The remote users cannot log in to the web access,
{"error":"forbidden","reason":Insufficient privileges"}
is the error when we try the created users (Per your first comment)
I'm so sorry! I overlooked this detail! This is a bug in CHT that causes this and there's an easy work around. This is caused when you're logged in as an admin, you logout, and then try to login as a normal user. The fix is after you log out as an admin, go to https://yourserver.com/medic/login
. See the ticket for more info.
A similar setup with same certificate installed and public ip/domain name works as expected.
This is great news! That means you just need to figure out the difference between the public set up and your offline set up.
Some general tips that might be helpful:
Kindly note we used pihole as the dns server and this is what we found out:
Challenges -One has to configure the hosts in both machines in order to access the domain name on the browser -One cannot access the domain name in the mobile phone within the same network since it issues Error of resolving the domain name
@chesterosoronyas - Thanks very much for the update!
It sounds like you're close! Because you're needing to update the /etc/hosts
file, it sounds like the issue is that your LAN clients are not seeing the Pi-hole DNS server or that the Pi-hole is not working correctly. I would:
dig
command line utility. Read more about it here, but idea is you can query your Pi-hole manually. So if your Pi-Hole was at 10.0.0.1
and your cht instances was at cht.domain.com
, you would run the command: dig +short @10.0.0.1 cht.domain.com
. If you get back nothing, there is something wrong with your Pi-Hole. If you get back the IP address behind cht.domain.com
, the Pi-hole is configured correctly.@10.0.0.1
part of the dig
command. This will tell your client to use the default DNS serve (the Pi-hole). That would look like: dig +short cht.domain.com
If you get DHCP set up correct, confirm all this with dig
, you should not only be able to remove all /etc/hosts
entries, but all devices on the LAN, including phones, should just work with no further configuration.
NB - be sure to remove /etc/hosts
entries! These can override DNS settings and cause a lot of confusion when configuring DNS.
@mrjones-plip, @Hareet and @nomulex Is there any walkaround for this concern raised by @chesterosoronyas
I have a concern since this require one to access the router configuration and make changes on the DHCP/DNS settings. My concern is what about a scenario where the internet connection is based on use of modem or one does not have any access to any router configuration in the network how will you enable the server accessible in such scenarios
cc @derickl
@antonykhaemba - thanks for passing along the @chesterosoronyas's concerns!
Generally speaking, an ideal situation would be where every deployment is identical in its configuration and hardware. This would make trouble shooting easier as you could document the single way every site is configured and anyone with the documentation could know how it works. This would include how you resolve DNS at each location. This is good to keep in mind while we work to resolve this!
However, the real world often isn't an ideal situation, so let me try and address your concerns:
My concern is what about a scenario where the internet connection is based on use of modem
I'm not quite sure what this means.
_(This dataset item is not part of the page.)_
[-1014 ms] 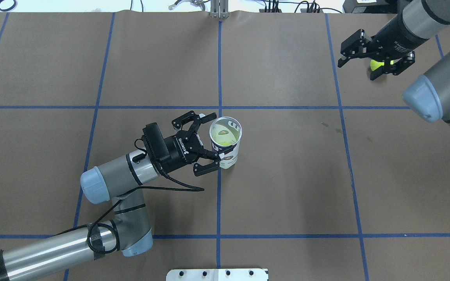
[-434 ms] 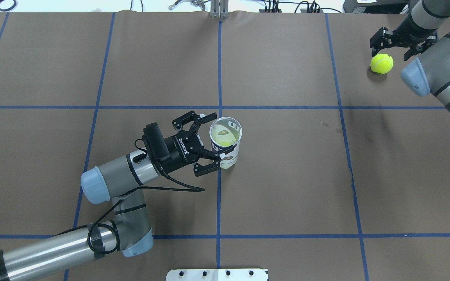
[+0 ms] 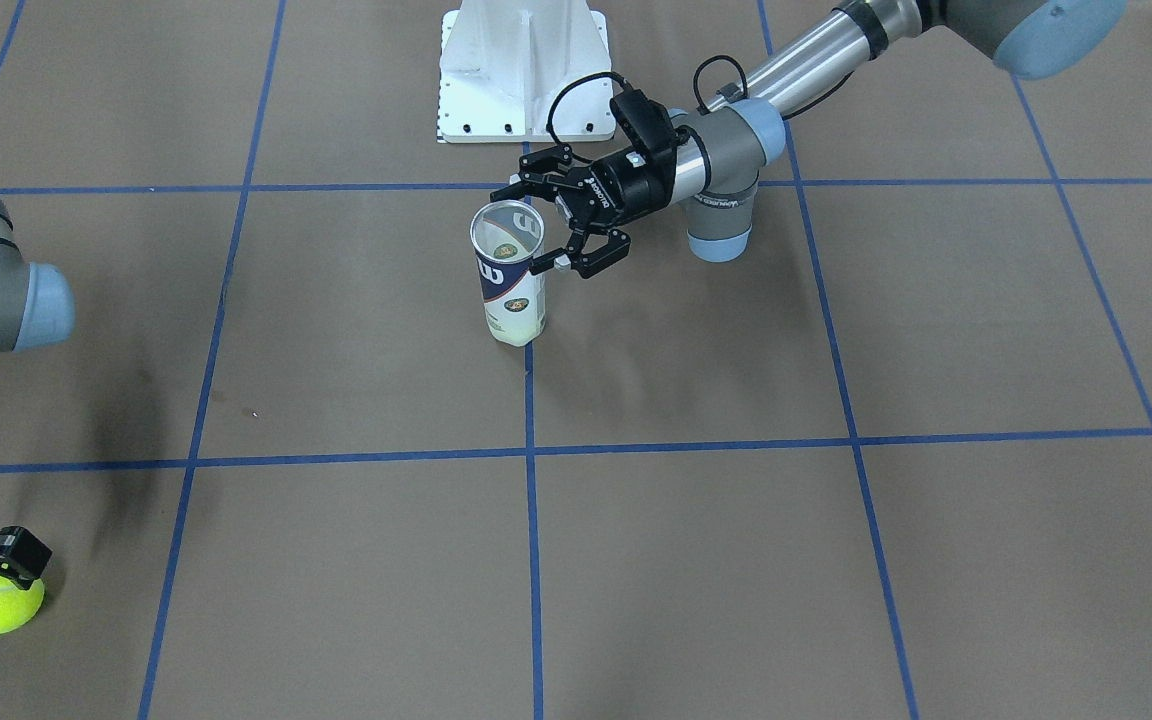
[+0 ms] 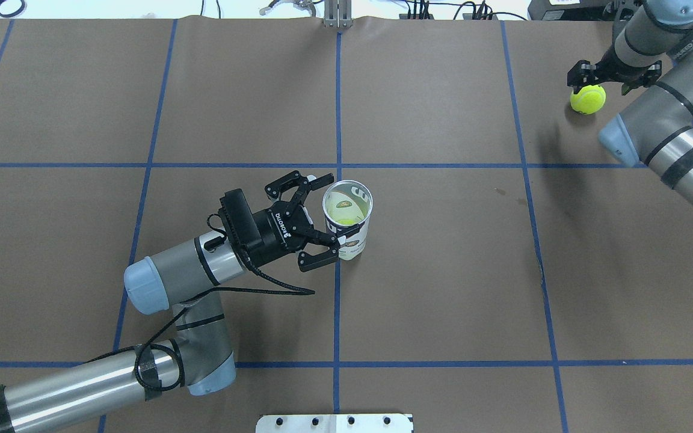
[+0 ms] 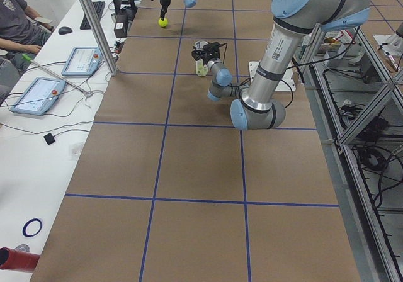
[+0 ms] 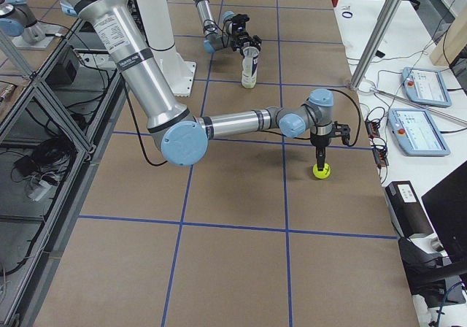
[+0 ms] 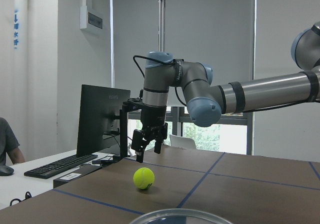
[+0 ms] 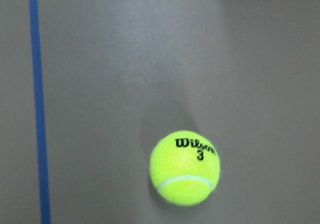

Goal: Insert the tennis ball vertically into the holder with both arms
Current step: 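Move the right gripper to the second yellow ball and grasp it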

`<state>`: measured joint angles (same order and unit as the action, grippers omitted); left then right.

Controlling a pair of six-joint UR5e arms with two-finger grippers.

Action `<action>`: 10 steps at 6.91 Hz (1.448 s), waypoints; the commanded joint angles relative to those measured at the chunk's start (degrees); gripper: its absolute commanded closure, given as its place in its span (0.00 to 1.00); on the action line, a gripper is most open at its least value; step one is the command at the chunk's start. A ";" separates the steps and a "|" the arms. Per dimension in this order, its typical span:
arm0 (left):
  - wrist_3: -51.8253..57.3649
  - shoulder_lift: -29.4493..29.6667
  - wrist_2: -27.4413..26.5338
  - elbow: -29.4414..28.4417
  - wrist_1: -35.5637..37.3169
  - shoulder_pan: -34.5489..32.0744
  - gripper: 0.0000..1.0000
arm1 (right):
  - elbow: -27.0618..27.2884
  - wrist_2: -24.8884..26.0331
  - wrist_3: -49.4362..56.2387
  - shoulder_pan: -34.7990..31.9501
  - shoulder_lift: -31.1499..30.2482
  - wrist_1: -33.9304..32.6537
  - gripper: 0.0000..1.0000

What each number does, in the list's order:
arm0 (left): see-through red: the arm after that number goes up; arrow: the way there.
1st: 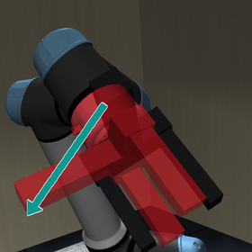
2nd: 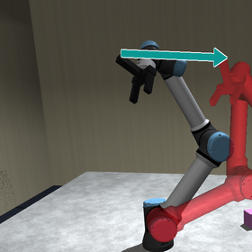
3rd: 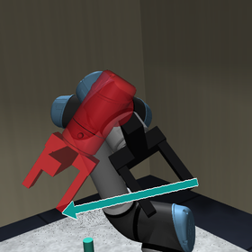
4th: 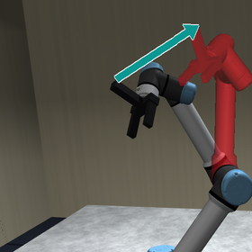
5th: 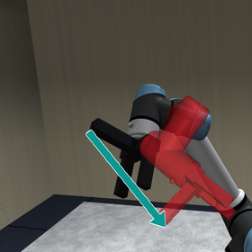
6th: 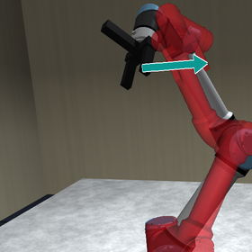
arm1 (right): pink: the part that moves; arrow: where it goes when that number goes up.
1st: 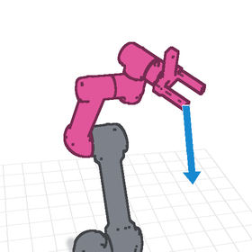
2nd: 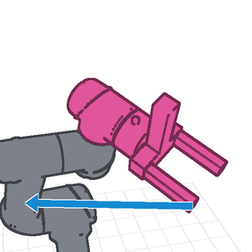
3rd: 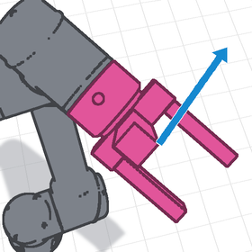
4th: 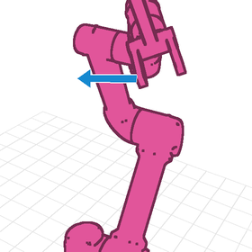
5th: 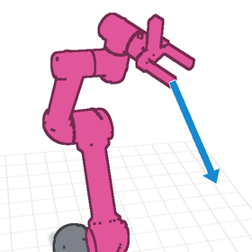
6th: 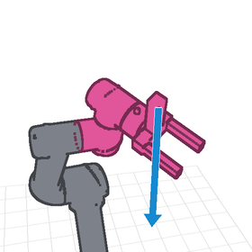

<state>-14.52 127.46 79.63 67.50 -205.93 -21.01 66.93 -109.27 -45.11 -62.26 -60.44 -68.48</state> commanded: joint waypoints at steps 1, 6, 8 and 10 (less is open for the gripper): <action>0.02 -0.11 0.00 0.00 0.00 -0.08 0.01 | -3.98 2.04 -0.15 1.18 0.05 5.96 0.02; 0.02 -0.02 0.00 0.18 0.00 -0.17 0.01 | -5.41 5.56 -0.24 2.59 1.28 6.43 1.00; 0.02 -0.02 0.00 0.18 0.00 -0.08 0.01 | 1.32 4.25 -1.03 2.06 1.47 3.21 1.00; 0.02 -0.02 0.09 0.18 0.00 -0.08 0.08 | 17.62 -0.47 -5.94 2.06 1.02 -13.08 1.00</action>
<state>-14.50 127.43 79.65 67.68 -205.89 -21.10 75.00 -106.82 -48.67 -60.17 -59.20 -72.14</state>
Maybe it means that the there is no router such that the cable or DSL modem from the ISP in the facility is directly connected to only one computer?
If this one computer is the ubuntu box with your CHT instance on it, you need to figure a way to get other devices to talk to the CHT instance. That might look like:
If the CHT server is not directly connected to the modem, the solution below may work.
or one does not have any access to any router configuration in the network how will you enable the server accessible in such scenarios
Pi-Hole actually comes with it's own DHCP server. Given you said you had a computer running Pi-hole already, one solution might be to turn off the DHCP server on the router and turn it on Pi-hole. The Pi-Hole DHCP server will of course tell clients to use Pi-Hole for DNS.
However, turning off the DHCP server on the router does mean you're actually making a change to the router configuration. You said you you might not have any access to the router configuration. Another solution, which does mean re-using hardware or possibly purchasing new hardware, would be to set up a new LAN that has:
To reduce the need to purchase or gather additional hardware, you could actually run Pi-Hole in another docker container on the same Ubuntu box where the CHT is running. To further minimize the extra hardware needed, you could even run the WiFi access point on the CHT instance as well, using built in features to 16.04.
This last solution could done intentionally at every location to standardize your deployment where the CHT server has as much of the software all in one place (docker, CHT, Pi-Hole, and WiFI AP).
@andrineM @ojwanganto @makombe @chesterosoronyas @andrineM @antonykhaemba @garethbowen @SMurithi - Per our call yesterday, I've created a new ticket to document how to deploy the CHT server offline. Can you please review it to ensure it captures all of your requirements?
Once we have confirmed it has everything needed, we'll work to prioritize this to publish updated document on our site.
I see there's now a forum post where @andrineM is commenting, but also a new docs ticket. I'm going to close both this ticket and the docs ticket so we can focus giving help in the forum.
We currently have installed the docker Instance on a local facilities but encountered some setbacks.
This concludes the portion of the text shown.